Like I said, I don’t get it…and it hurts to say she is right, so do not tell her I admitted that…ok? Or maybe you should, I could use the points….yeah, tell her she is awesome!
She takes care of me when I am up or down. She rides with me to the corners of the angling world to attend virtually every event, and does so without complaint…well if I am pouting she complains about that, but that is on me….my Joy tells me it doesn’t look good on me, or for me, to be pouting publicly and that she knows that I am not going to quit fishing no matter how many times I stomp and say it! For the record, I didn’t stomp…I am more of a whiny pouter…so…there.
But she is right.
- I am very happy for the guys at the top.
- I am not going to quit. I have been buried deep in a funk that I need to climb out of, but if it continues for a few months longer, I am still chasing the win….chasing the dream and am thankful for the opportunity to be a part of this community.

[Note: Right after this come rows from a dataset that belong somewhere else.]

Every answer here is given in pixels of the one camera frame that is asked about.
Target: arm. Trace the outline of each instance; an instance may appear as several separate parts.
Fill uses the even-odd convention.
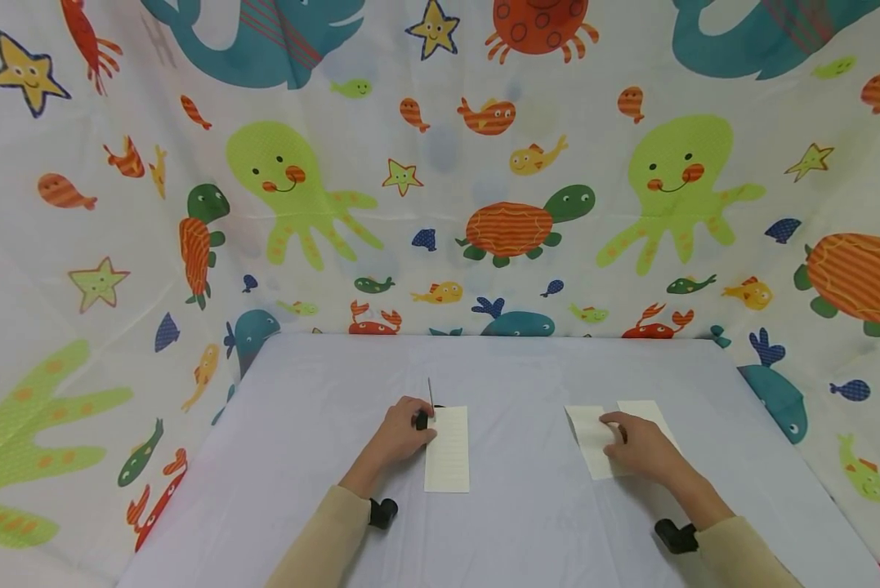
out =
[[[726,505],[717,490],[675,449],[652,421],[623,412],[600,417],[618,423],[622,442],[607,445],[608,457],[662,484],[698,532],[701,559],[729,588],[801,588],[760,534]]]
[[[342,481],[328,494],[306,523],[266,583],[266,588],[337,588],[358,552],[371,515],[368,501],[383,471],[411,457],[433,440],[433,429],[417,431],[411,419],[417,411],[433,416],[430,404],[404,396],[388,409],[377,433],[361,451]]]

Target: beige sleeve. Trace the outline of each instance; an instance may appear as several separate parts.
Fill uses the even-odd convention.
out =
[[[266,588],[338,588],[364,538],[371,502],[333,485]]]
[[[802,588],[743,516],[695,534],[701,559],[725,588]]]

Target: green fish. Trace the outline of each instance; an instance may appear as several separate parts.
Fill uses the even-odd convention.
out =
[[[594,309],[587,307],[586,309],[578,309],[576,304],[570,305],[570,312],[574,312],[574,316],[585,323],[602,323],[606,321],[606,317],[610,315],[610,311],[603,309]]]
[[[850,72],[855,67],[856,62],[857,57],[855,56],[842,57],[840,60],[832,61],[828,65],[820,65],[813,69],[812,75],[816,76],[819,80],[834,80],[838,76]]]
[[[299,301],[293,302],[292,304],[286,304],[283,300],[277,300],[276,305],[280,309],[286,309],[292,312],[292,314],[298,314],[299,316],[314,316],[318,314],[319,308],[315,304],[311,303],[301,303]]]
[[[155,451],[155,446],[159,445],[159,440],[165,434],[165,425],[161,419],[155,419],[155,432],[151,434],[148,441],[132,450],[132,455],[126,460],[123,469],[119,471],[117,483],[120,488],[127,487],[132,480],[140,477],[142,470],[149,464],[151,453]]]
[[[668,288],[665,288],[665,291],[668,293],[692,293],[697,292],[701,288],[704,288],[708,284],[713,284],[717,281],[717,274],[711,274],[711,278],[708,278],[701,283],[697,283],[695,278],[692,276],[688,276],[687,278],[678,278],[673,283],[668,285]]]
[[[869,501],[880,502],[880,474],[878,465],[866,459],[855,458],[852,445],[855,444],[853,434],[840,434],[838,441],[842,446],[838,448],[838,460],[842,463],[842,469],[848,476],[857,493],[866,497]]]
[[[347,82],[345,82],[345,84],[342,84],[341,86],[339,86],[335,82],[332,82],[332,91],[338,92],[346,98],[357,100],[359,98],[365,98],[368,94],[371,93],[371,82],[362,78],[348,80]]]
[[[362,292],[365,293],[380,293],[386,292],[391,289],[391,286],[396,286],[397,284],[391,281],[391,277],[388,276],[384,284],[378,284],[375,280],[371,278],[358,278],[355,280],[355,288],[358,288]]]

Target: white paper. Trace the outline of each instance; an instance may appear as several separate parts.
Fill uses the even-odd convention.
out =
[[[654,422],[662,430],[665,437],[668,437],[668,440],[672,442],[675,449],[681,452],[681,448],[677,446],[675,441],[675,435],[668,428],[668,423],[665,422],[662,411],[654,400],[620,400],[617,404],[619,404],[619,410],[623,412]]]
[[[626,472],[603,453],[603,448],[615,441],[613,429],[600,422],[600,416],[605,412],[603,407],[564,407],[564,410],[570,418],[570,427],[574,430],[583,460],[587,462],[590,478],[602,480],[625,475]]]
[[[437,437],[427,445],[426,492],[469,492],[469,417],[466,407],[437,408],[429,420]]]

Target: green octopus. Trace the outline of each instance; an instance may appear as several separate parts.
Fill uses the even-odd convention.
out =
[[[322,271],[322,256],[311,229],[332,242],[343,258],[357,261],[354,250],[335,230],[335,219],[371,247],[384,247],[348,214],[349,208],[377,208],[377,200],[359,192],[324,189],[312,148],[289,126],[261,120],[241,127],[227,141],[227,162],[237,181],[276,212],[276,225],[266,244],[266,258],[271,264],[283,264],[287,243],[297,234],[306,260]]]
[[[698,223],[704,223],[721,245],[730,246],[735,234],[723,216],[726,206],[766,193],[766,188],[755,184],[714,192],[732,146],[730,124],[712,115],[675,118],[652,129],[629,163],[629,184],[642,204],[642,216],[596,254],[596,265],[611,265],[645,237],[648,240],[636,263],[636,273],[645,276],[667,230],[679,259],[687,264],[695,252]]]
[[[87,419],[115,408],[132,397],[128,388],[115,388],[54,398],[58,385],[85,364],[85,340],[70,343],[31,370],[0,403],[0,489],[14,483],[61,476],[96,465],[106,454],[102,447],[35,445],[44,429]],[[53,520],[0,504],[0,546],[19,550],[50,541],[60,526]]]

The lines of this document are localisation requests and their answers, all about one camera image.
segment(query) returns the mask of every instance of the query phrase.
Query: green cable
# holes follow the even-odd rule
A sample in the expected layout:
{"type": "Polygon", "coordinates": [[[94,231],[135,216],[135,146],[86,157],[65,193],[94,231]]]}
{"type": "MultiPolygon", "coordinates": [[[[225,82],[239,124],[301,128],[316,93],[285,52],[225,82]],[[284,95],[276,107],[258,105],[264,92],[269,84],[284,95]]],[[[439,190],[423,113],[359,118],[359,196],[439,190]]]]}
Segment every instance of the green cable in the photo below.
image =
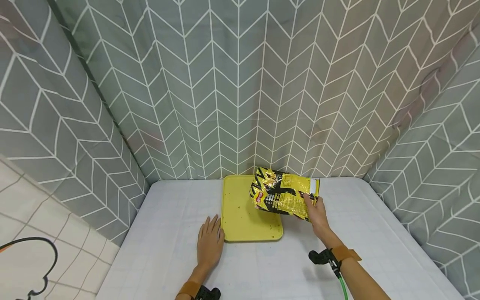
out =
{"type": "Polygon", "coordinates": [[[343,281],[343,277],[340,276],[338,280],[340,280],[340,284],[342,285],[342,290],[343,290],[343,295],[345,296],[345,300],[348,300],[347,288],[345,287],[345,281],[343,281]]]}

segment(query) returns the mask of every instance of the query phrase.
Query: white tiled wall
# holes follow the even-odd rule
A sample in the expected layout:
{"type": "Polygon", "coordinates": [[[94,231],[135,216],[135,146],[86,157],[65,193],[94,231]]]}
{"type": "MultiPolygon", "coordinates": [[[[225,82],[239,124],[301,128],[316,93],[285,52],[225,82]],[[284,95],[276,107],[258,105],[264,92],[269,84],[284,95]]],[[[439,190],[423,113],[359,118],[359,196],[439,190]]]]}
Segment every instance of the white tiled wall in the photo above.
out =
{"type": "Polygon", "coordinates": [[[0,157],[0,245],[32,236],[59,253],[40,299],[94,300],[119,247],[0,157]]]}

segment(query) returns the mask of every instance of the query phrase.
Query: finger
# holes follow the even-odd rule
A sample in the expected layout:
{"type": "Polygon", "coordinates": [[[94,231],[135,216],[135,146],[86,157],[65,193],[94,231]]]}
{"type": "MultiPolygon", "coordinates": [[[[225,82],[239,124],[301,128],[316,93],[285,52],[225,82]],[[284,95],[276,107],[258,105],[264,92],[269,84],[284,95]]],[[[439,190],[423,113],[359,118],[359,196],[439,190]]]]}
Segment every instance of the finger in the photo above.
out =
{"type": "Polygon", "coordinates": [[[215,217],[213,217],[212,221],[210,222],[210,224],[208,224],[208,229],[207,229],[207,232],[212,232],[213,231],[213,227],[215,226],[215,223],[216,223],[216,220],[218,219],[218,215],[215,215],[215,217]]]}
{"type": "Polygon", "coordinates": [[[218,235],[218,242],[223,243],[225,241],[225,232],[223,228],[220,229],[220,234],[218,235]]]}
{"type": "Polygon", "coordinates": [[[307,193],[303,193],[303,200],[305,201],[305,205],[307,205],[308,210],[314,207],[312,200],[310,199],[310,196],[307,193]]]}
{"type": "Polygon", "coordinates": [[[221,219],[222,219],[221,217],[219,217],[219,218],[217,219],[217,221],[216,221],[216,223],[215,223],[215,225],[214,225],[214,227],[213,227],[213,232],[218,233],[218,230],[220,229],[220,224],[222,223],[222,222],[221,222],[221,219]]]}
{"type": "Polygon", "coordinates": [[[201,239],[203,235],[204,235],[204,225],[202,224],[200,226],[200,231],[198,232],[198,239],[201,239]]]}
{"type": "Polygon", "coordinates": [[[206,220],[205,223],[202,225],[202,227],[203,227],[202,235],[204,235],[205,233],[208,232],[208,224],[210,224],[210,216],[207,217],[207,220],[206,220]]]}
{"type": "Polygon", "coordinates": [[[315,206],[317,206],[317,204],[321,204],[321,205],[324,205],[324,199],[320,196],[317,197],[317,203],[315,204],[315,206]]]}

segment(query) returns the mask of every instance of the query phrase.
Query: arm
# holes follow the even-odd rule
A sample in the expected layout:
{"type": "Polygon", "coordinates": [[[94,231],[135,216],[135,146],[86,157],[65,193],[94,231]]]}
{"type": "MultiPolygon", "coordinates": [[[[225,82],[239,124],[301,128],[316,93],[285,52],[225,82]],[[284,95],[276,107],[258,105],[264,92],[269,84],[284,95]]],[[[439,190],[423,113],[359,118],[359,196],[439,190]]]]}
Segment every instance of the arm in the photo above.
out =
{"type": "MultiPolygon", "coordinates": [[[[331,249],[343,245],[343,242],[328,225],[323,199],[319,197],[315,206],[307,194],[304,194],[303,199],[308,208],[313,232],[325,247],[331,249]]],[[[390,300],[384,290],[355,259],[347,258],[343,260],[340,271],[355,300],[390,300]]]]}
{"type": "MultiPolygon", "coordinates": [[[[220,229],[220,220],[216,215],[210,222],[210,217],[200,227],[197,242],[197,266],[193,269],[188,281],[202,285],[208,274],[213,270],[223,251],[225,233],[220,229]]],[[[192,300],[187,294],[179,294],[175,300],[192,300]]]]}

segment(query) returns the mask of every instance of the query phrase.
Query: chevron pattern curtain
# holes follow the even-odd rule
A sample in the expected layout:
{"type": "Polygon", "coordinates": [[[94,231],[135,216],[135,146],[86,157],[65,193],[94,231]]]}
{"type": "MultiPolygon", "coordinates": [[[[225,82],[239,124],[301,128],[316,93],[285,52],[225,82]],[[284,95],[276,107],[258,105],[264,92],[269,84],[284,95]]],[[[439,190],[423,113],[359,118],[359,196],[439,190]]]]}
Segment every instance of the chevron pattern curtain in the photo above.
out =
{"type": "Polygon", "coordinates": [[[157,180],[368,173],[478,298],[479,0],[0,4],[0,153],[117,244],[157,180]]]}
{"type": "Polygon", "coordinates": [[[362,177],[478,1],[57,0],[142,172],[362,177]]]}
{"type": "Polygon", "coordinates": [[[48,3],[0,15],[0,154],[121,245],[149,184],[48,3]]]}
{"type": "Polygon", "coordinates": [[[461,39],[365,177],[465,299],[480,298],[479,37],[461,39]]]}

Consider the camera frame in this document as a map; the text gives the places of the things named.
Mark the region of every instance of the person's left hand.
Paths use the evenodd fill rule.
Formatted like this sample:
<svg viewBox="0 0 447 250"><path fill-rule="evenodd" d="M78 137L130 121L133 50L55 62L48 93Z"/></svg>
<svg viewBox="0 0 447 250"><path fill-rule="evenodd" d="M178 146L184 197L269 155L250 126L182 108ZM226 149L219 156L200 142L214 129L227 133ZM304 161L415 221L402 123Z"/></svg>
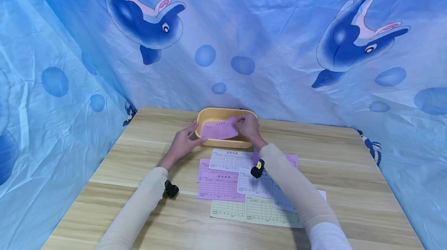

- I do believe I am better than this, and that I am not a below average angler.
- No one can always be at the top.
- I need to “suck it up buttercup!”
- Milk Duds in popcorn is pretty good…just sayin.
I have no idea what karmic justice is being served that created this rut that I was stuck in (thanks Jody Queen and Brian Aliff for the lift out of it!) and I have even less of an idea what karmic justice stuck her with me! I keep waiting for the day that she wakes up and realizes that the hand she was dealt is not a winner and moves to correct the situation. I have told her and others that I would leave me if I could…no way someone else should deal with me.
And after the last week, when I said I am less than average as an angler…she asked me where are we going next week, not allowing me to let go of the dream.
And then, I come home to this!
So while a week of flipping black and blue Gary Yamamoto senkos against trees was not my plan, and I took two too many days to let go of my original fight plan before ssssllllloooooowwwwwwiiiinnnnggggg down…on to the next round…….local tournament, then maybe the Harris Chain Hobie event…then…well, need to pull up the calendar, because I am no quitter….ring the bell; let me out of this corner!